**PROBLEM DETAILS**
Repeat the data exactly as it appears.

Collected data

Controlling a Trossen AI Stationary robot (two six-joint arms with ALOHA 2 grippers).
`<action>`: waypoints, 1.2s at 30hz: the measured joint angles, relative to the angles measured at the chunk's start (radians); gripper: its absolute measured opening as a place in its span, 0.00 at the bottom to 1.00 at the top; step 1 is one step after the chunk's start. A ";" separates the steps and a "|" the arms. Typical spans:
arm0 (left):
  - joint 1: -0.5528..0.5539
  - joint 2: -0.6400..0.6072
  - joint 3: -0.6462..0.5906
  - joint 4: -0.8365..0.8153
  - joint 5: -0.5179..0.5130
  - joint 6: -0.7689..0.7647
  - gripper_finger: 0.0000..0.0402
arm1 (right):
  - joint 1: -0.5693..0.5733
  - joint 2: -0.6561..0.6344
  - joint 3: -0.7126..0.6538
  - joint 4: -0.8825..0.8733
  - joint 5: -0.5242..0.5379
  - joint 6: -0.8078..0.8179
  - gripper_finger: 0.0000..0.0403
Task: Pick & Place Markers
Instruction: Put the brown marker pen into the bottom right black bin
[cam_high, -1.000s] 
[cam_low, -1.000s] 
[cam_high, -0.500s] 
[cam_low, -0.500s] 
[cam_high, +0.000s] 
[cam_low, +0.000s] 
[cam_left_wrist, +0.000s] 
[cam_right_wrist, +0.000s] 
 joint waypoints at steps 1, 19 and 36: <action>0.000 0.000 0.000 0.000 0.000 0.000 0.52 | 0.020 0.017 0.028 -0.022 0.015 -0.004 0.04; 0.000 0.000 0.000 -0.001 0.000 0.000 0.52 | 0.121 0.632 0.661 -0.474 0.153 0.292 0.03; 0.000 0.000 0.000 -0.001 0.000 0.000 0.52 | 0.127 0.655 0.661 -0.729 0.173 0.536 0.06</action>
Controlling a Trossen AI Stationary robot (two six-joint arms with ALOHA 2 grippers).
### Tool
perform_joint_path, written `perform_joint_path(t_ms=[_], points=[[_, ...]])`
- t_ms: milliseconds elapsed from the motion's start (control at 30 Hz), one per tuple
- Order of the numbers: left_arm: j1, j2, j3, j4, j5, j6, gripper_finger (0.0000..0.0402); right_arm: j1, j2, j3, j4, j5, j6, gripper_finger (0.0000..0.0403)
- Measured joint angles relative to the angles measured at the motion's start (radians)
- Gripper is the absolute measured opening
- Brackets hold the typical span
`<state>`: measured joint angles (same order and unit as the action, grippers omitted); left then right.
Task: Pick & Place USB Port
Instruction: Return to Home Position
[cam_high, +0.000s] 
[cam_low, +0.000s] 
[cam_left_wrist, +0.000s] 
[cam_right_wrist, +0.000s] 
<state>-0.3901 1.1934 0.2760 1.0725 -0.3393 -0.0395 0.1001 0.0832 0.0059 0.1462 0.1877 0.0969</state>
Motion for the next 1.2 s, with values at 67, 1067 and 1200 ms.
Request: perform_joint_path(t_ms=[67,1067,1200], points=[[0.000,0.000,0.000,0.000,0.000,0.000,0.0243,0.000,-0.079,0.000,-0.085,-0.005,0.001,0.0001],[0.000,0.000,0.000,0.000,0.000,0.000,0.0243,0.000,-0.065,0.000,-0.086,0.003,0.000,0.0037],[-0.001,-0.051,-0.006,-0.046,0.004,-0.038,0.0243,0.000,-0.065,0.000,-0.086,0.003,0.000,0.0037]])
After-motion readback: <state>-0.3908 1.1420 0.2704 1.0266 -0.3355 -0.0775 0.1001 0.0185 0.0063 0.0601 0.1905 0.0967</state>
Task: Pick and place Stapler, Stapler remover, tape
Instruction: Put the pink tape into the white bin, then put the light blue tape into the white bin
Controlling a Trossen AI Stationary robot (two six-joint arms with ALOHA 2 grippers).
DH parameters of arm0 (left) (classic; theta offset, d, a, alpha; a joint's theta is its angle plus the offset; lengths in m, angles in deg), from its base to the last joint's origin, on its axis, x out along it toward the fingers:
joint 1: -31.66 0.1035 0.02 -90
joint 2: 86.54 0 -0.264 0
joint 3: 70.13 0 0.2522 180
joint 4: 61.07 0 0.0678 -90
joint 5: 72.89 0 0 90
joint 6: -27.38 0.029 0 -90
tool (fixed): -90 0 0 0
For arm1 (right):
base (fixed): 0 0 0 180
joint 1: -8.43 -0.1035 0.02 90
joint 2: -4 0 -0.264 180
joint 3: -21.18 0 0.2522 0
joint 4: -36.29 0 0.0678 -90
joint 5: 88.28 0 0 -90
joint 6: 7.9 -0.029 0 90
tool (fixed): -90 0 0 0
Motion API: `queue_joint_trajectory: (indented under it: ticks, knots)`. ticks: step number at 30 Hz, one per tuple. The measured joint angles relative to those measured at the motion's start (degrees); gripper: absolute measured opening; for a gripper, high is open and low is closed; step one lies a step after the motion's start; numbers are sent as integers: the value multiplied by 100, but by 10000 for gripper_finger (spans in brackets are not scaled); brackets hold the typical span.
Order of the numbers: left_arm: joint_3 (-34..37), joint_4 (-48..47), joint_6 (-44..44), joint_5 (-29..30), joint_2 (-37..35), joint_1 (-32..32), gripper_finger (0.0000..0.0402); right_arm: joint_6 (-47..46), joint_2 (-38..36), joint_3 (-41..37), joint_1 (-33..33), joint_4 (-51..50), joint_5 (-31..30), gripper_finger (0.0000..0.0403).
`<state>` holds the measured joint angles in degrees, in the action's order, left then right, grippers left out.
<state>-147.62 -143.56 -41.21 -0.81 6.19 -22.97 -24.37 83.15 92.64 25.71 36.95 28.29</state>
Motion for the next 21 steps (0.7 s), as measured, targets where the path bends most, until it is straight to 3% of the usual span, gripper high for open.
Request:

**EXERCISE SOLUTION**
Controlling a Trossen AI Stationary robot (two six-joint arms with ALOHA 2 grippers).
`<action>`: waypoints, 1.2s at 30hz: the measured joint angles, relative to the angles measured at the chunk's start (radians); gripper: its absolute measured opening as a place in its span, 0.00 at the bottom to 1.00 at the top; step 1 is one step after the chunk's start. A ";" separates the steps and a "|" the arms. Typical spans:
arm0 (left):
  - joint 1: -0.5528..0.5539
  - joint 2: -0.6400..0.6072
  - joint 3: -0.6462..0.5906
  - joint 4: -0.8365..0.8153
  - joint 5: -0.5179..0.5130
  - joint 6: -0.7689..0.7647
  - gripper_finger: 0.0000..0.0402
arm1 (right):
  - joint 1: -0.5693..0.5733
  - joint 2: -0.6561..0.6344
  - joint 3: -0.7126..0.6538
  - joint 4: -0.8825..0.8733
  - joint 5: -0.5242..0.5379
  - joint 6: -0.8078..0.8179
  - gripper_finger: 0.0000..0.0403
Task: Pick & Place Markers
Instruction: Put the brown marker pen into the bottom right black bin
[cam_high, -1.000s] 
[cam_low, -1.000s] 
[cam_high, -0.500s] 
[cam_low, -0.500s] 
[cam_high, +0.000s] 
[cam_low, +0.000s] 
[cam_left_wrist, +0.000s] 
[cam_right_wrist, +0.000s] 
 joint waypoints at steps 1, 19 and 36: <action>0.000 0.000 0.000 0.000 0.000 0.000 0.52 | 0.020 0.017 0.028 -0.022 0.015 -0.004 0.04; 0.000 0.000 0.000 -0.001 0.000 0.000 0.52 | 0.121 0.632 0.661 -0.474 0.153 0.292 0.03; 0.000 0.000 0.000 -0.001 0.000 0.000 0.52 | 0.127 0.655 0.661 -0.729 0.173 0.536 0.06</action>
Controlling a Trossen AI Stationary robot (two six-joint arms with ALOHA 2 grippers).
### Tool
perform_joint_path, written `perform_joint_path(t_ms=[_], points=[[_, ...]])`
- t_ms: milliseconds elapsed from the motion's start (control at 30 Hz), one per tuple
- Order of the numbers: left_arm: j1, j2, j3, j4, j5, j6, gripper_finger (0.0000..0.0402); right_arm: j1, j2, j3, j4, j5, j6, gripper_finger (0.0000..0.0403)
- Measured joint angles relative to the angles measured at the motion's start (radians)
- Gripper is the absolute measured opening
- Brackets hold the typical span
`<state>`: measured joint angles (same order and unit as the action, grippers omitted); left then right.
Task: Pick & Place USB Port
Instruction: Return to Home Position
[cam_high, +0.000s] 
[cam_low, +0.000s] 
[cam_left_wrist, +0.000s] 
[cam_right_wrist, +0.000s] 
<state>-0.3901 1.1934 0.2760 1.0725 -0.3393 -0.0395 0.1001 0.0832 0.0059 0.1462 0.1877 0.0969</state>
Motion for the next 1.2 s, with values at 67, 1067 and 1200 ms.
Request: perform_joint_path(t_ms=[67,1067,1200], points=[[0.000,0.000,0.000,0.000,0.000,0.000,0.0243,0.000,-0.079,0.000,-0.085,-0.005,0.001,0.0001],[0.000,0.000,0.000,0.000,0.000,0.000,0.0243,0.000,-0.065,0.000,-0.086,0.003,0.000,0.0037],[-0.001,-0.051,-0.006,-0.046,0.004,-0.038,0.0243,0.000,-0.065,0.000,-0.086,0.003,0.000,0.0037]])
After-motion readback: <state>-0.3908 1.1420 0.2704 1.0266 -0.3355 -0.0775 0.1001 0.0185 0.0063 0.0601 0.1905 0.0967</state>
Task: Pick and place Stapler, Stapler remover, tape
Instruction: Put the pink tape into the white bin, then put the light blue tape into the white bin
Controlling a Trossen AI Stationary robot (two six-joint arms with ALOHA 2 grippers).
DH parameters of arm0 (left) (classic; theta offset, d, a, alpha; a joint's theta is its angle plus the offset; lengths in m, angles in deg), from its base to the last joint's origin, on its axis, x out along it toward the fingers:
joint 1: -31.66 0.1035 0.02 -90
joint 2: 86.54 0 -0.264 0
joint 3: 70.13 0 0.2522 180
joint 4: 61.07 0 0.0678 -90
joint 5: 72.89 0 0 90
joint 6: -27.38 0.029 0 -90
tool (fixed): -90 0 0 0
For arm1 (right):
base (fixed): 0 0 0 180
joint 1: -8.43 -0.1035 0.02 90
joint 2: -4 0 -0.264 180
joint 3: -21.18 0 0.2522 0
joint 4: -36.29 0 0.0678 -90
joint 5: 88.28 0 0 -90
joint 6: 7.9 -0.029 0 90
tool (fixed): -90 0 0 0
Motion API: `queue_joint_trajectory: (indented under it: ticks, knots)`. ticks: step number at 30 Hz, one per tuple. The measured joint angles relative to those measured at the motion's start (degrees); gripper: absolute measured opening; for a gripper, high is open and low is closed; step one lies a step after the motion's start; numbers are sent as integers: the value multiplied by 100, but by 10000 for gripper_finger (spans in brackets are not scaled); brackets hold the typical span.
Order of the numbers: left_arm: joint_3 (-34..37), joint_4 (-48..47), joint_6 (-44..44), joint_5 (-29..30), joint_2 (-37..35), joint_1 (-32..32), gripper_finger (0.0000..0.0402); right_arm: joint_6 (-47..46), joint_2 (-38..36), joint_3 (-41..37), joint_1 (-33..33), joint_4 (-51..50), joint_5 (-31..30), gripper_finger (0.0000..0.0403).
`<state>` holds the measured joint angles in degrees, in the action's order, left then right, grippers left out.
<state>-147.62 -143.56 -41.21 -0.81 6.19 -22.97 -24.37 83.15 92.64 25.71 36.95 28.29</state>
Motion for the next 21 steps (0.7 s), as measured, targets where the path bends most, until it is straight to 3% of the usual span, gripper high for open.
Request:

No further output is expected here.